Your Life is a Business: Why You Need a Plan Pt. 3

This is part 3 of 3 in the Your Life is a Business: Why You Need a Plan series.  If you have not read Part 1 or Part 2, now would be a great time to get caught up.

In parts 1 and 2, we use the basics of project management to identify and achieve our goals, but also what to do when faced with something we call life.  In the 3rd and final installment today, we will tackle what to do when you follow your plan, adjust it around the inconsistencies of life, yet still fail.

Why is failure is so important? Keep reading.

FAILURE

Everyone has a plan – until they get punched in the face.  – Mike Tyson

You just set out a goal, planned it out perfectly, even adjusted when life presented challenges, and now you come to the point of success and you didn’t meet your goal.  You failed.

Fucking scary, isn’t it?

For me, it used to be. For a lot of others, it is everything they are afraid of and why most people do not set out to do anything even remotely extraordinary.

  • You are going to miss a deadline.
  • You are going to get fired from a job.
  • You are going to get dumped.

Sorry to break it to you, failure is part of life.

The sooner you come to grips with that fact, the quicker you can change your mindset to make failure just another step on the path to success.

How you deal with the failure, how quickly you get back on that horse, will define your resolve, your personality, your determination.  It will also define how you approach goals (and life) in the future.  It defines you.

Reassess and Recommit

Let’s go back to our initial goal of running a 5k in under 27 minutes by March 1st. Lets fast forward to March.  You have adjusted your timeline to fit with your life, yet still be agressive to meeting your goal.  With your new goal goal date staring you in the face, you find yourself able to run a 5k, but even pushing yourself, your stamina is not yet allowing you to get under 29 minutes.  That is more than 2 minutes from your targeted time.

You cannot help but feel dejected.  You just failed.  Short and simple, you failed.

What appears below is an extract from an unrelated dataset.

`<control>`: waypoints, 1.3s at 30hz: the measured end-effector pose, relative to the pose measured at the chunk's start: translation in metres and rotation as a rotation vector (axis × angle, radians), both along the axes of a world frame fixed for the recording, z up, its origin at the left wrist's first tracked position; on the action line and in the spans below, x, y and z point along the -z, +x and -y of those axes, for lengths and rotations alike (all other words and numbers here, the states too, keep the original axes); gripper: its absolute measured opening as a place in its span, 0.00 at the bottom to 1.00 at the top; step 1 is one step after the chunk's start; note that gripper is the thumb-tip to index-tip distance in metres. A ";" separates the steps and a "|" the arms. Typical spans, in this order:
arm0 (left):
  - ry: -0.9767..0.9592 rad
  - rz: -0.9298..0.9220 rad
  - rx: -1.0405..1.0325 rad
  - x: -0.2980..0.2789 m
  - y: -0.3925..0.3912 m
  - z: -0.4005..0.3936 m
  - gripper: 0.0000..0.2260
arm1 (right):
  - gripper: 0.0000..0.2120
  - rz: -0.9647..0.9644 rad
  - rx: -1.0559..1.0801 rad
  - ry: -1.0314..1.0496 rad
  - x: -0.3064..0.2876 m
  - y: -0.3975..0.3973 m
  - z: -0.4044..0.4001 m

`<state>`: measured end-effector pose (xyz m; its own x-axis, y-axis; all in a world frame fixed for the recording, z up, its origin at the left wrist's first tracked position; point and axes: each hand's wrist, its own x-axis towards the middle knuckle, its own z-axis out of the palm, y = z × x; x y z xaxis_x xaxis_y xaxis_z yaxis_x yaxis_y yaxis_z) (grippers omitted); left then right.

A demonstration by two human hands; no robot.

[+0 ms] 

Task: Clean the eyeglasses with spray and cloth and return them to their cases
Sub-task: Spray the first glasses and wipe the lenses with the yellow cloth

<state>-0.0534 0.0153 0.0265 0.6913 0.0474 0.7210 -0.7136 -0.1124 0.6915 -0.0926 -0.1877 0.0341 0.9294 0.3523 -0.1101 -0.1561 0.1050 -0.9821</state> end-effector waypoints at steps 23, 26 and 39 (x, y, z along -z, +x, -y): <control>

Here is where the change starts.  This point in time.  You just failed.  You can do one of a few things:

  • Start making excuses why you failed
  • Give up completely
  • Claim that your 29 minute 5k was the best you will ever do
  • Reassess your goals and push yourself harder

For me, failure pisses me off.

What better place than here, what better time than now.  Reassess your goals.  What  did you learn from your failure?

  • You learned that your goal is within reach
  • You learned you can run 5k
  • You learned how to push yourself
  • Timeline was either too agressive or your body wasnt ready for it

A goal of 27 minutes is well within reach.  You can see that. Look how far you have come. Your original goal was 27 minute 5k by March 21st (adjusted).  Now you have to shave off 2 minutes. In your re-assessment, look at the progress you made.  How long will it take you to push your time up 2 more minutes?  Another week? Another 2 weeks? Could you do it tomorrow?

The important thing to remember is to be agressive, you need to push yourself, push your limits.  You have learned that even if you fail, you succeed in learning what you are capable of.  A goal is within reach. Find that balance. Commit yourself to your new deadline.  Just because you failed once doesnt mean that the second round will be any easier, or you can afford to stop pushing yourself.  Learn from Steve Kamb else how failure breeds success.

Those of us that learn from our failures have not learned our limits, we have merely learned when we must push ourselves futher.

What have you learned from your failures?

For me, I have learned through my failures that anything worth having is worth working your ass off for.  In this world, nobody is going to hand you anything.  You want it, go get it. Put your head down, and work hard at it.

My turning point was when I found myself at age 20, dropping out of college, getting fired from a dead end retail job.  I had nothing. No income, no potential income and bills piling up.  I worked odd jobs for a while to stay afloat.  I finally realized that I loved playing with computers and I could make a living off of it.  Within 16 months I had completed a 12 month technical school, gotten my foot in the door at a technology consulting firm, and moved my way up from an office lackey to a Systems Engineer, working with clients, billing $150/hr and in a career position.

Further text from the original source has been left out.